Build the default sandbox image

scripts/sandbox-setup.sh
This builds clawdbot-sandbox:bookworm-slim using Dockerfile.sandbox.

Sandbox common image (optional)

If you want a sandbox image with common build tooling (Node, Go, Rust, etc.), build the common image: 
scripts/sandbox-common-setup.sh
This builds clawdbot-sandbox-common:bookworm-slim. To use it: 
{
  agents: { defaults: { sandbox: { docker: { image: "clawdbot-sandbox-common:bookworm-slim" } } } }
}

Sandbox browser image

To run the browser tool inside the sandbox, build the browser image: 
scripts/sandbox-browser-setup.sh
This builds clawdbot-sandbox-browser:bookworm-slim using Dockerfile.sandbox-browser. The container runs Chromium with CDP enabled and an optional noVNC observer (headful via Xvfb).
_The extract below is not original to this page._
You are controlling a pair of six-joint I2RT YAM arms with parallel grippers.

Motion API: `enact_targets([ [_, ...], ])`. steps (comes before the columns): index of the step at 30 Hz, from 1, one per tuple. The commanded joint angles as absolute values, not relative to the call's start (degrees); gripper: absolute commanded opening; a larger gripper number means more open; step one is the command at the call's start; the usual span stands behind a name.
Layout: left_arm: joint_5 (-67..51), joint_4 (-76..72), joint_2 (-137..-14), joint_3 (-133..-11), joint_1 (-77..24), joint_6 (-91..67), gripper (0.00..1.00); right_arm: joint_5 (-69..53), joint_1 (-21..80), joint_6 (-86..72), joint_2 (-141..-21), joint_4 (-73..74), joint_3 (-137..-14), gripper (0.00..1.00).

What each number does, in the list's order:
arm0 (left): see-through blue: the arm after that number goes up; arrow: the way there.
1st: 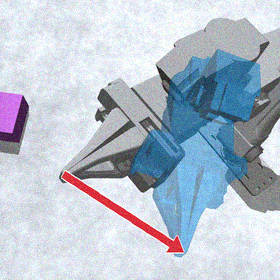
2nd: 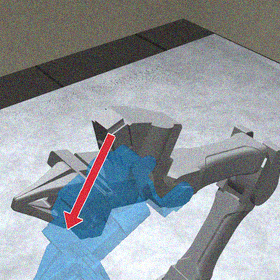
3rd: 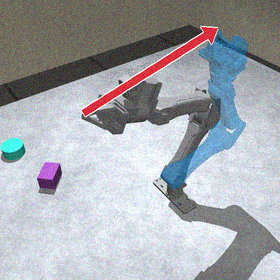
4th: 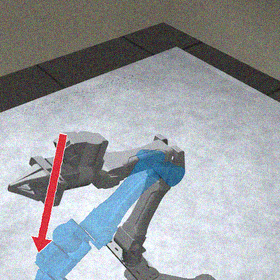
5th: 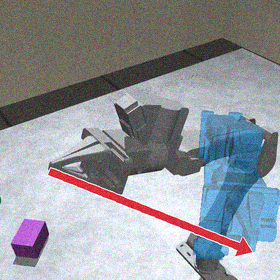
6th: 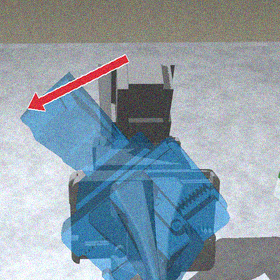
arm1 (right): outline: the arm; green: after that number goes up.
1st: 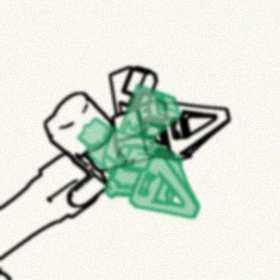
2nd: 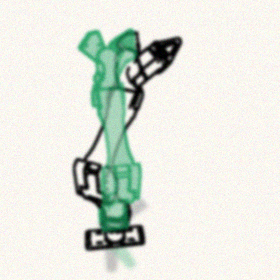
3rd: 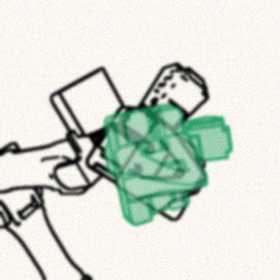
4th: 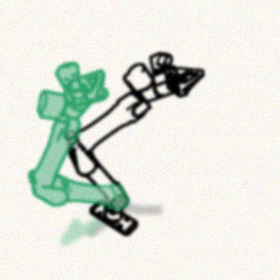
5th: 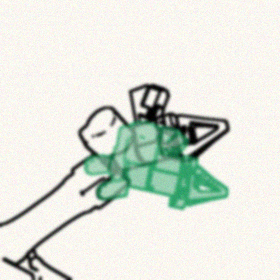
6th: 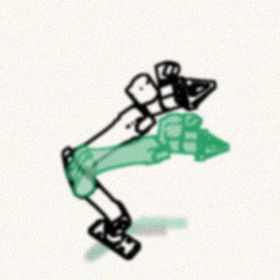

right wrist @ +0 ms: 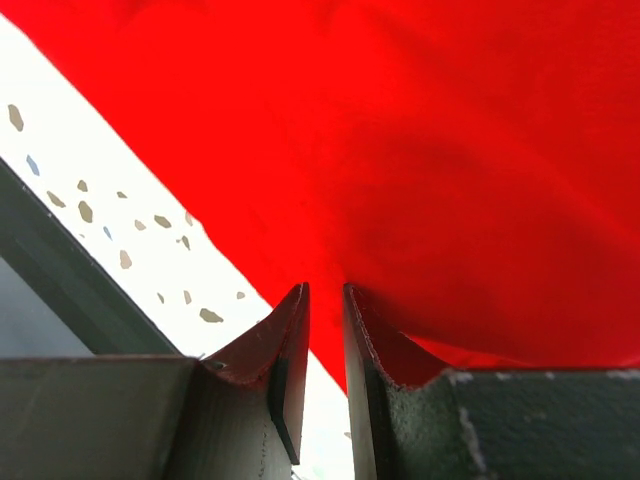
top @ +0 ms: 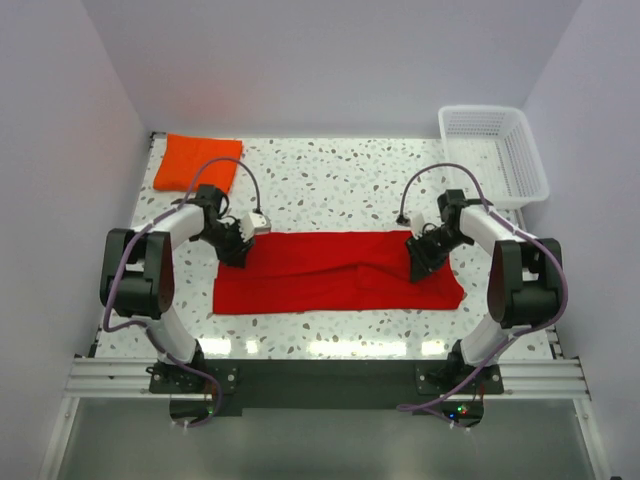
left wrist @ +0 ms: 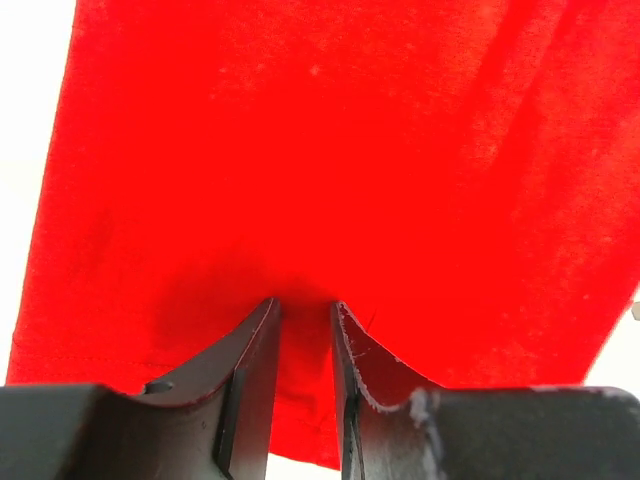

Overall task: Fold and stack the t-shirts
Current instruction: Fold the tshirt

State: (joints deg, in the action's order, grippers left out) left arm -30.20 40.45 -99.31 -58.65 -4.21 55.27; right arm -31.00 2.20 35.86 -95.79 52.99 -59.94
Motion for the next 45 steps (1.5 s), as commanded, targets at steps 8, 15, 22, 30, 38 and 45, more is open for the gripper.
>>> enact_targets([
  [8, -41.57, 27.27, -103.52, -81.28, -19.83, 32.28, 0.38, -41.66, -4.65, 30.0, -83.6, 53.55, -62.59, 0.39],
  [15, -42.18, 13.1, -119.6, -98.22, -31.28, 11.35, 0.4, -32.0, -8.88, 11.35, -80.59, 40.87, -59.85, 0.47],
  [22, -42.01, 1.15, -129.89, -103.97, -36.12, -3.42, 0.43, -29.98, -10.19, 2.47, -84.81, 39.02, -59.41, 0.47],
  [30, -42.01, -2.81, -134.82, -106.09, -39.81, -7.47, 0.38, -29.7, -11.95, -3.69, -87.8, 36.74, -59.76, 0.47],
  [38, -41.75, -3.25, -136.84, -106.0, -42.71, -8.08, 0.37, -28.92, -11.95, -4.04, -88.51, 35.95, -59.5, 0.46],
  [45, -39.2, -3.87, -139.13, -106.79, -42.8, -8.96, 0.38, -29.0, -11.95, -3.43, -88.77, 36.04, -59.24, 0.46],
])
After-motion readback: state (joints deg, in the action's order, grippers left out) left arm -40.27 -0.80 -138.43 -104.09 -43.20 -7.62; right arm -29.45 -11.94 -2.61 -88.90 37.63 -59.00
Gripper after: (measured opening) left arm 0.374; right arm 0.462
Notes:
  • Headful (Xvfb) reduces bot blocking vs headless.
  • Headless can still be used by setting agents.defaults.sandbox.browser.headless=true.
  • No full desktop environment (GNOME) is needed; Xvfb provides the display.
Use config: 
{
  agents: {
    defaults: {
      sandbox: {
        browser: { enabled: true }
      }
    }
  }
}
Custom browser image: 
{
  agents: {
    defaults: {
      sandbox: { browser: { image: "my-clawdbot-browser" } }
    }
  }
}
When enabled, the agent receives:
  • a sandbox browser control URL (for the browser tool)
  • a noVNC URL (if enabled and headless=false)
Remember: if you use an allowlist for tools, add browser (and remove it from deny) or the tool remains blocked. Prune rules (agents.defaults.sandbox.prune) apply to browser containers too.

Custom sandbox image

Build your own image and point config to it: 
docker build -t my-clawdbot-sbx -f Dockerfile.sandbox .

{
  agents: {
    defaults: {
      sandbox: { docker: { image: "my-clawdbot-sbx" } }
    }
  }
}

Tool policy (allow/deny)

  • deny wins over allow.
  • If allow is empty: all tools (except deny) are available.
  • If allow is non-empty: only tools in allow are available (minus deny).

Pruning strategy

Two knobs:
  • prune.idleHours: remove containers not used in X hours (0 = disable)
  • prune.maxAgeDays: remove containers older than X days (0 = disable)
Example:
  • Keep busy sessions but cap lifetime: idleHours: 24, maxAgeDays: 7
  • Never prune: idleHours: 0, maxAgeDays: 0

Security notes

  • Hard wall only applies to tools (exec/read/write/edit).
  • Host-only tools like browser/camera/canvas are blocked by default.
  • Allowing browser in sandbox breaks isolation (browser runs on host).

Troubleshooting

  • Image missing: build with scripts/sandbox-setup.sh or set agents.defaults.sandbox.docker.image.
  • Container not running: it will auto-create per session on demand.
  • Permission errors in sandbox: set docker.user to a UID:GID that matches your mounted workspace ownership (or chown the workspace folder).